When it is completed in 2003, the Clark Center will be the hub for this activity, but the research already is under way. In many cases, faculty engaged in this research had embraced the idea of Bio-X well before there was a name for it or plans to put a building around it.

Last year, partly on the strength of the University’s commitment to Bio-X, a team of 10 Stanford faculty members was awarded $5.3 million by the Defense Department to explore ways in which cell biology and genomics might be applied to electrical engineering. Understanding how cells communicate and develop might provide engineers with ideas for designing intricate electronic circuits, for example. “This is Bio-X personified,” says Lucy Shapiro, professor of developmental biology and a member of the project team.

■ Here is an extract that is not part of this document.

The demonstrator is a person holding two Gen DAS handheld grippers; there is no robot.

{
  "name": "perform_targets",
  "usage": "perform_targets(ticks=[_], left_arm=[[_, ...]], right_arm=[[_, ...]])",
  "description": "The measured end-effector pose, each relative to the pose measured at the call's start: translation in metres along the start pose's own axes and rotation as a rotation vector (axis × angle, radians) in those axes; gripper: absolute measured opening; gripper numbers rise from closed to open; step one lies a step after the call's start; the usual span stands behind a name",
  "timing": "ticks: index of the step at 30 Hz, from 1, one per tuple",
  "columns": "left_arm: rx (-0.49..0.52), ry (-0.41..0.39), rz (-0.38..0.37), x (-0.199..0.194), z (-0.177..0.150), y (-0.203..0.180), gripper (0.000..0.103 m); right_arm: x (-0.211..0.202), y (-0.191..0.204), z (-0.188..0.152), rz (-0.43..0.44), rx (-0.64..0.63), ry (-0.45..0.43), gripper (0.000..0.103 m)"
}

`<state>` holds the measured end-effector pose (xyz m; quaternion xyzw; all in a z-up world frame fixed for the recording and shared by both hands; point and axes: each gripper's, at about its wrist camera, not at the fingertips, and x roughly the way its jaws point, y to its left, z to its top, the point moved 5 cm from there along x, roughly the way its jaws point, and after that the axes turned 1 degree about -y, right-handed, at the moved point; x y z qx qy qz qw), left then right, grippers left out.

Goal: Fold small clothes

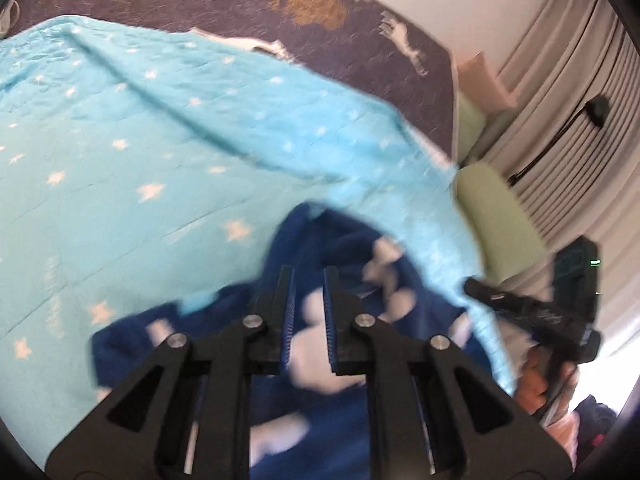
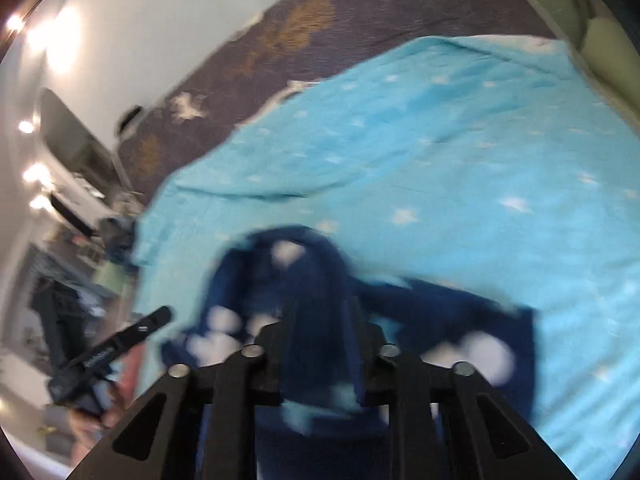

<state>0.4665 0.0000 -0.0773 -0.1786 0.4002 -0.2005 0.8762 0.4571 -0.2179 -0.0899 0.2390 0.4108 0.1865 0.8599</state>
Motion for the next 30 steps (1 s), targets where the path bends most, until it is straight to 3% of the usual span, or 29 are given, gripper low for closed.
perform_targets(ticks=[3,6,7,8,9,11,13,17,19,20,21,23,26,30], left_arm=[[-0.006,0.043,0.01,0.035,0.003,-0.008,0.014],[-0.067,0.133,0.085,0.086,-0.008,0.015,0.013],[-0.082,0.153,0.118,0.102,-0.013,0.028,0.008],[-0.117,0.145,0.09,0.112,-0.016,0.04,0.007],[-0.179,0.116,0.018,0.11,-0.016,0.049,0.006],[-0.257,0.128,-0.054,0.109,-0.014,0.061,0.006],[-0.194,0.122,-0.017,0.098,-0.011,0.054,0.005],[0.029,0.093,0.043,0.05,-0.009,0.009,0.012],[0.15,0.04,0.049,0.009,-0.014,-0.015,0.03],[0.202,0.01,0.047,-0.016,-0.021,-0.023,0.048],[0.256,-0.023,0.046,-0.044,-0.031,-0.03,0.058],[0.34,-0.066,0.07,-0.087,-0.054,-0.035,0.06],[0.347,-0.089,0.136,-0.132,-0.086,-0.026,0.069],[0.288,-0.1,0.176,-0.178,-0.13,-0.016,0.069]], right_arm=[[0.035,0.009,0.012,0.057,0.054,0.043,0.006],[0.075,-0.006,0.02,0.004,0.124,0.078,0.006],[0.09,-0.012,0.018,-0.021,0.145,0.098,0.006],[0.106,-0.023,0.014,-0.069,0.163,0.131,0.003],[0.117,-0.033,0.012,-0.098,0.176,0.126,0.002],[0.118,-0.044,0.012,-0.027,0.229,0.09,0.002],[0.113,-0.046,0.013,0.007,0.244,0.088,0.002],[0.069,-0.038,0.014,-0.02,0.193,0.054,0.009],[0.022,-0.019,0.002,-0.009,0.098,0.038,0.01],[0.009,-0.012,-0.004,-0.015,0.064,0.035,0.014],[-0.017,-0.005,-0.016,-0.033,0.005,0.023,0.016],[-0.06,0.003,-0.041,-0.065,-0.074,0.002,0.022],[-0.123,0.001,-0.086,-0.118,-0.123,-0.03,0.03],[-0.188,-0.009,-0.145,-0.239,-0.11,-0.085,0.036]])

Steven Block, professor of applied physics and biological sciences, is an enthusiastic advocate of what Bio-X represents, and his research on DNA reflects that. “We work on a single-molecule level, but the technology we use involves lasers and microscopes and computers and optics,” he says. “Most of the students who are drawn to my lab come out of the physics and applied physics departments. They really have to have the chops to be able to program computers and design optics, things that biologists can’t do. And yet we solve problems that most biologists are very interested in.”

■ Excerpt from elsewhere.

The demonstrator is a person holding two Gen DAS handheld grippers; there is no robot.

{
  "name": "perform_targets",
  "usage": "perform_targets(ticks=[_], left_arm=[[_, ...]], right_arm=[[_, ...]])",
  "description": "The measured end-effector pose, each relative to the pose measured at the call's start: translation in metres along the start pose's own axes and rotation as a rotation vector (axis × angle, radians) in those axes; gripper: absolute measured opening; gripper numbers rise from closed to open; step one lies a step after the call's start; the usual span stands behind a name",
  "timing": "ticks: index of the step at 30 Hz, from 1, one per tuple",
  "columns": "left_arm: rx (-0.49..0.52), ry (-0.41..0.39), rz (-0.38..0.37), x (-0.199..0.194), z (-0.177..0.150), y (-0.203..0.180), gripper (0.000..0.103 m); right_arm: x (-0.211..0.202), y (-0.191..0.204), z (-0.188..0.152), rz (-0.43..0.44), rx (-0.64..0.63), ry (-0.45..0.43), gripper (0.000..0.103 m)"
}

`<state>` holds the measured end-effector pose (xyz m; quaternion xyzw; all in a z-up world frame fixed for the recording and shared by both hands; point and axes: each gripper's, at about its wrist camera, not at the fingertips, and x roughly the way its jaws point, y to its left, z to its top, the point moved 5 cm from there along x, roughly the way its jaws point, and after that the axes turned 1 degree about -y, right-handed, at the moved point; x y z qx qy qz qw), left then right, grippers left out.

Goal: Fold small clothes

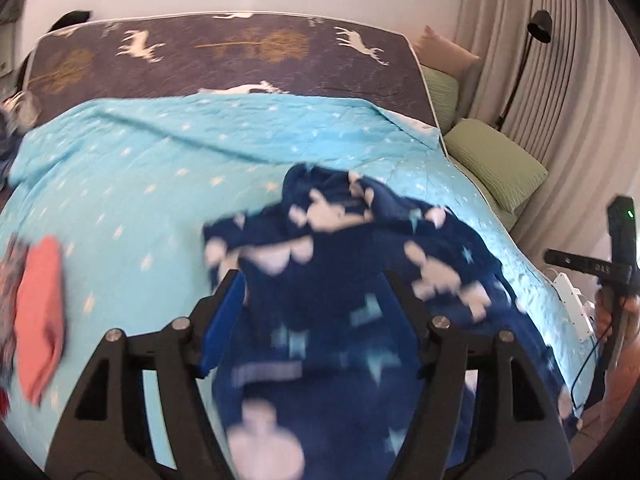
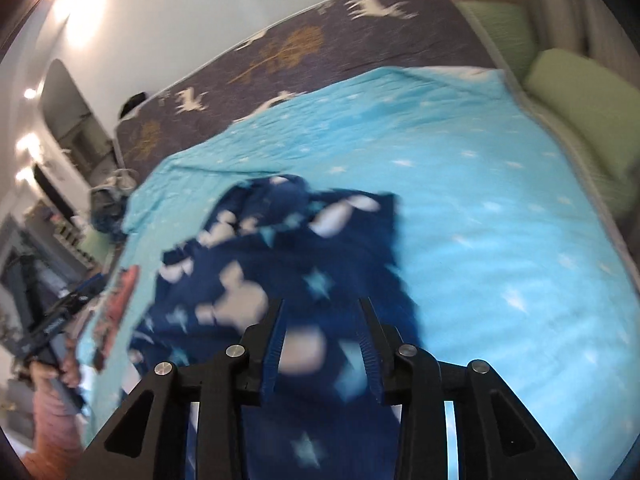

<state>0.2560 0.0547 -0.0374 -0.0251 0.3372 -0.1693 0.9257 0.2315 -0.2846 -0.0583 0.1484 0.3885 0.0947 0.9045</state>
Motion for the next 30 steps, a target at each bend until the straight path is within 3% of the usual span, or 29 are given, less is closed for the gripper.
perform_targets(ticks=[9,14,20,23,26,30], left_arm=[[0.095,0.037,0.12,-0.071,-0.103,-0.017,0.07],[0.022,0.079,0.136,-0.099,-0.154,-0.007,0.071],[-0.042,0.133,0.179,-0.124,-0.203,0.001,0.071],[-0.021,0.127,0.138,-0.136,-0.212,-0.015,0.071],[0.057,0.112,0.022,-0.143,-0.212,-0.056,0.071],[0.159,0.13,-0.162,-0.142,-0.221,-0.113,0.071]], right_arm=[[-0.095,-0.003,-0.127,-0.053,-0.074,0.009,0.054],[-0.125,-0.03,-0.186,-0.056,0.01,0.038,0.055],[-0.142,-0.061,-0.228,-0.062,0.134,0.054,0.055],[-0.152,-0.061,-0.246,-0.064,0.131,0.039,0.055],[-0.16,-0.044,-0.257,-0.035,0.08,0.016,0.055],[-0.164,0.012,-0.267,0.138,-0.028,0.003,0.055]])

The Clark Center location capitalizes on the geography of Stanford’s science, engineering and medical schools, which are all contiguous to Campus Drive and within easy walking distance. “Proximity is 80 percent of the game,” says Block. “You have to be near the people who are offering this in order for this synergism to occur.”

Currently, eight broad areas of research have been identified for Bio-X. They include biocomputation, genomics, tissue engineering, systems and cognitive neurosciences, biodesign, molecular biophysics, microbial biofilms and biorobotics. Some faculty are pushing for a more focused approach, a “big idea” thrust that would galvanize support and make it easier to attract future funding. Bio-X’s promise could be threatened, said one faculty member, if it becomes “the Noah’s Ark of science.”

Until the Clark Center is ready, existing spaces are being used to establish labs with state-of-the-art equipment where faculty from engineering, medicine and the natural sciences can work side by side. Last year, with $7 million in start-up money from the University, Bio-X established 17 such “shared facilities” in various locations.

In January, Bio-X will play host to its first annual symposium, and there is talk of eventually developing degree-granting programs under the Bio-X banner. But right now, the emphasis is on pushing through this recent setback. “It won’t be easy to replace $60 million,” says Hennessy, “but this is too important to Stanford to let that stop us. We are committed to the success of Bio-X. We will find a way.”